European companies have struggled to compete against Chinese rivals in a range of commodity chemicals, leading to plant closures across the continent. The industry has also been rattled by surging gas prices after Russia’s full-scale invasion of Ukraine and a slowdown in European manufacturing.
Keijzer said Clariant’s China expansion was prompted by higher energy prices in Europe and rapid growth in Chinese demand for chemicals. While barriers to entry such as intellectual property rights have insulated the company’s speciality chemicals business, the move was also driven by rising competition from Chinese producers, he said.
Labour costs were another factor, Keijzer said, citing an annual outlay of €100,000, including tax and other expenses, for an operator at a German plant versus €10,000 in some parts of China.
The Muttenz-based company, which was spun off from Sandoz in the 1990s, produces speciality chemicals for industries ranging from cosmetics to agriculture in 68 plants around the world, nine of them in China. The company previously said it planned to cease production at its final Swiss site in Muttenz next year.
The price of natural gas, the primary fuel source for boilers and crackers used in plants, remains elevated compared with levels before Russia’s full-scale invasion of Ukraine in 2022, Keijzer said.
But he also blamed the EU’s carbon tax, “which was a great idea 10, 15 years ago when we thought the rest of the world would follow” but now made it difficult for producers to compete with global peers.

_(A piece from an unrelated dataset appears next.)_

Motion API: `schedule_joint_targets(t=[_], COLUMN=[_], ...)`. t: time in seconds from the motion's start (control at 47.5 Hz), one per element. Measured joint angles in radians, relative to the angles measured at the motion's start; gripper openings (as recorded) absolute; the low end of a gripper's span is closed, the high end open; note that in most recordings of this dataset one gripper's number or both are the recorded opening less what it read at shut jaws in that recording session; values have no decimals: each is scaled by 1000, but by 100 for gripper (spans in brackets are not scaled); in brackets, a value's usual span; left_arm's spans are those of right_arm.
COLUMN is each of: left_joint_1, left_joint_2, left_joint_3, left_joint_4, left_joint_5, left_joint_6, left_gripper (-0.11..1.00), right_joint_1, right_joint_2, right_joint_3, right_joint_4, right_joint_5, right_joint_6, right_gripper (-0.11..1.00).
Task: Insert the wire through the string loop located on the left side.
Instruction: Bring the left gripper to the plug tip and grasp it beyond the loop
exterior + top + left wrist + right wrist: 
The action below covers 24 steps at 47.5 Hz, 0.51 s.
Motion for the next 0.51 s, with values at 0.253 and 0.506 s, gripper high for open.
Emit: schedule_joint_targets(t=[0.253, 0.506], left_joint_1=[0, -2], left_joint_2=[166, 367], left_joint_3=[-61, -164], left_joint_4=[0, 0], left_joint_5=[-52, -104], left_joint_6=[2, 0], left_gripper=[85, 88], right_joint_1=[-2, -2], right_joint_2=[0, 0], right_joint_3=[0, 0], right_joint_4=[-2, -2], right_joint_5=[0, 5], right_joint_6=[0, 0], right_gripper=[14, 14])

“The reality of it is that Europe has lost a part of its chemical industry because of the structurally higher gas prices,” Keijzer said.
Europe also exports a significantly larger portion of its chemicals than the US or China, but competing against Chinese companies, which have increased their own production, has become “much more difficult”, he said.

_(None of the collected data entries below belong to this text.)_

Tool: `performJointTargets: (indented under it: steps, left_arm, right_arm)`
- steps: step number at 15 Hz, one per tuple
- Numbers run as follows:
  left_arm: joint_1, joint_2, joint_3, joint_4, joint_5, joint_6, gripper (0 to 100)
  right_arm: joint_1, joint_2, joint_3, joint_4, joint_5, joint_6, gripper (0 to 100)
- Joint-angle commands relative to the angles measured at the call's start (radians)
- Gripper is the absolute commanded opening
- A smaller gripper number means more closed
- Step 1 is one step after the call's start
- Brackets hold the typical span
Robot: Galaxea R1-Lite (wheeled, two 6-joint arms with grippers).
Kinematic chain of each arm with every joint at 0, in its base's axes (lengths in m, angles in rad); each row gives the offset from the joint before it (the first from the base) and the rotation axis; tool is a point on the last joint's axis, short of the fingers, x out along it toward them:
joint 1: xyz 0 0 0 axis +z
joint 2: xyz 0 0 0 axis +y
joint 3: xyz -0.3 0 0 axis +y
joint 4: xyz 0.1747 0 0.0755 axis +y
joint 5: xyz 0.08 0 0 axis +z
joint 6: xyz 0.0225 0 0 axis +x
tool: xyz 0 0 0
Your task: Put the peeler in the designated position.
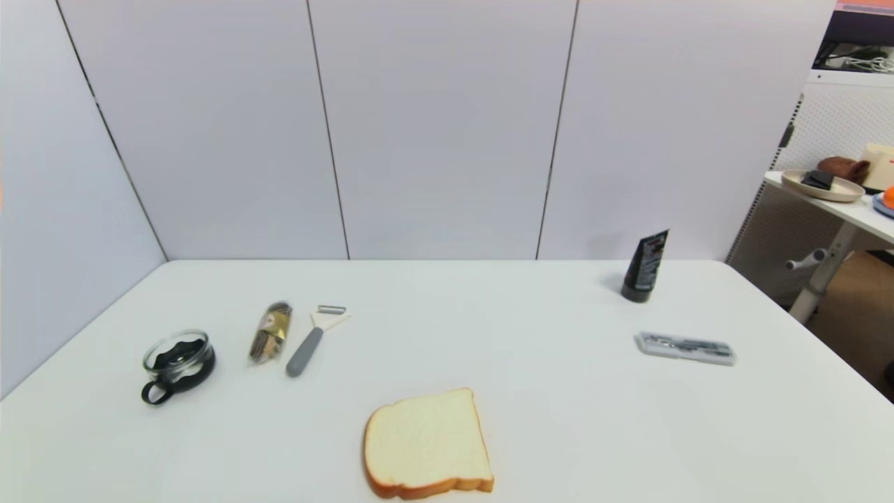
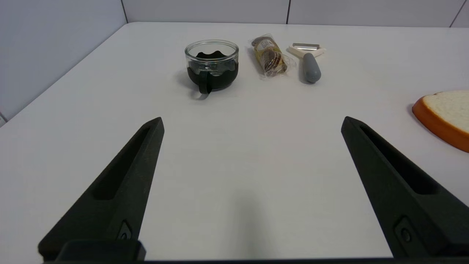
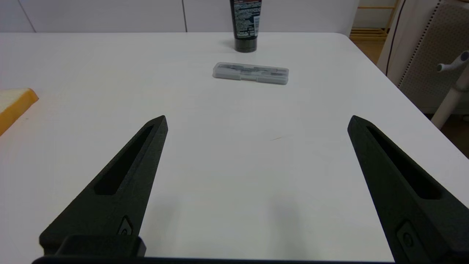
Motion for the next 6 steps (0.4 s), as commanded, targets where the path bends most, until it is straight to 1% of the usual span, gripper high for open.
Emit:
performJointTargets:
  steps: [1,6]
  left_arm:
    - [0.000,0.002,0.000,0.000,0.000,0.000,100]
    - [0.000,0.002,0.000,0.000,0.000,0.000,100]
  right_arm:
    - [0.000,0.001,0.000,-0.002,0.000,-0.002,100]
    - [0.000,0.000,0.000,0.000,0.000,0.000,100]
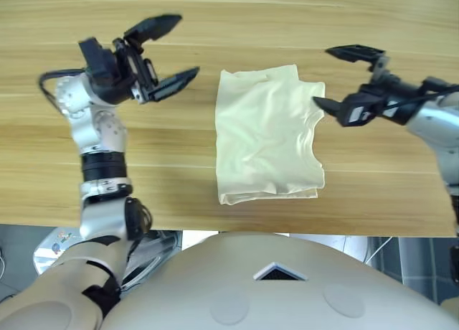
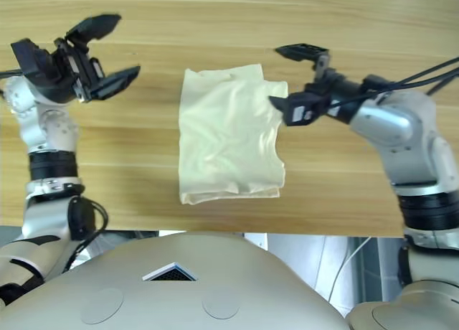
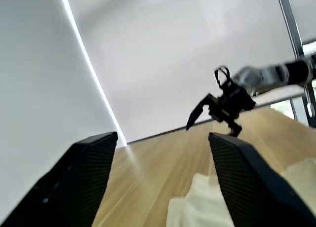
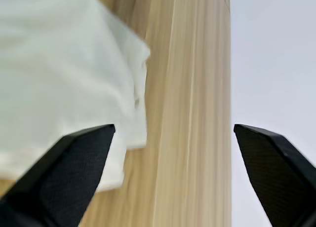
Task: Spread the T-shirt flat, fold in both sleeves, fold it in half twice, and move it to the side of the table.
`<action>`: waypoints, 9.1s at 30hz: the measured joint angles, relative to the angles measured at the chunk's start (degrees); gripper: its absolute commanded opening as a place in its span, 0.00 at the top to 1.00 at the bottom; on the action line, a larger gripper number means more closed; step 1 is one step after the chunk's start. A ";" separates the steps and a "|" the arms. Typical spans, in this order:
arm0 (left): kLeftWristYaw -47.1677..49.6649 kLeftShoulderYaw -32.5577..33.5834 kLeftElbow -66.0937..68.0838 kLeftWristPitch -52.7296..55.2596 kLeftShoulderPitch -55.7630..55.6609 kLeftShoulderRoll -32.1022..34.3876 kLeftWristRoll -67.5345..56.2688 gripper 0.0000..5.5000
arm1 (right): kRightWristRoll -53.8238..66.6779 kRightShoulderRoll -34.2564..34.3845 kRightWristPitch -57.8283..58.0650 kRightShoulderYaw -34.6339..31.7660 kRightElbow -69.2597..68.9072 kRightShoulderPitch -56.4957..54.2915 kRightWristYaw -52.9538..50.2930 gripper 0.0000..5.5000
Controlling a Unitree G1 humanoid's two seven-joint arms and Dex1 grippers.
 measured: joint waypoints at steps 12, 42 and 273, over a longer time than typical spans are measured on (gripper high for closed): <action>0.70 -12.70 -13.71 -8.87 19.83 18.86 16.90 0.20 | 6.43 -5.72 -9.93 -1.00 9.18 18.44 10.29 0.18; 14.21 -31.55 -9.82 -13.67 22.70 15.33 18.16 0.02 | 6.78 -1.93 -10.99 10.09 2.93 17.41 12.49 0.18; 74.47 6.83 54.68 5.05 -27.22 -15.79 6.24 1.00 | 25.83 37.39 4.78 7.56 71.14 -37.27 -32.50 0.99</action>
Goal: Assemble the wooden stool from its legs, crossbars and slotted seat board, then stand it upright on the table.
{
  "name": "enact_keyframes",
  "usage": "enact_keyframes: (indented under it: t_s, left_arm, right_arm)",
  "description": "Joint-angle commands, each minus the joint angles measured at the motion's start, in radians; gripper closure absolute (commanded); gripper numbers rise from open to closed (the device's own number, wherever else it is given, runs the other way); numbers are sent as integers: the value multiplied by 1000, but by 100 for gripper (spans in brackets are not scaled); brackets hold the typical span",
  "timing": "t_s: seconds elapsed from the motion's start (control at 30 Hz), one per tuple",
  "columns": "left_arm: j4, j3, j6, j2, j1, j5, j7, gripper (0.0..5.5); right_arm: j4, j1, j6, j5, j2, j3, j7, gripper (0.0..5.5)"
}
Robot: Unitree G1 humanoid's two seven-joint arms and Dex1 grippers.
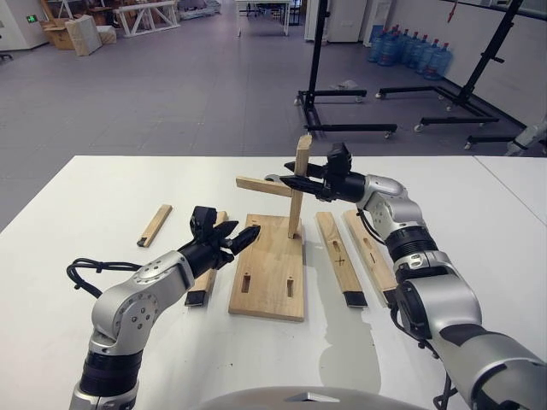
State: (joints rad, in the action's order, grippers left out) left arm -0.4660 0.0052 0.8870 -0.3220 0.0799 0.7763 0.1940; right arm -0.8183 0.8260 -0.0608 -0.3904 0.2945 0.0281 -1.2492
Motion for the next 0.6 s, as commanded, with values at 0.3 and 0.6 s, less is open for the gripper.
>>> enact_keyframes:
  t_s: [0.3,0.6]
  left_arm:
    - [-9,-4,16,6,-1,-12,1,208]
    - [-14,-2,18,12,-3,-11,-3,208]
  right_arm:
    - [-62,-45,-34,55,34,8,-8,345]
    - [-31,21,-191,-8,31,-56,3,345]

The consultancy Roland Berger in September said China’s “unimaginable” chemicals output could fully meet western demand in certain sectors with surplus.
UK chemicals producer Ineos this week said it was filing 10 anti-dumping cases against cheap imports into the EU, warning that “time is running out” to rescue the European sector.
Ivy Sun, who leads China chemicals research at Roland Berger, said European companies could only compete by localising production or innovating on specialist products, but many had been slow to do so.
“It’s a historical trend that is difficult to [turn back],” she said of the market shifting to China. “I can’t even name one European or US chemicals player who is performing very well on the market.”
Keijzer said any further retreat of chemicals production would have a knock-on effect in other sectors.
“If you have to import all your steel, if you have to import all your plastics, it will be very difficult to make a competitive electric vehicle in Europe,” he said. “This is not always understood by the European Commission.”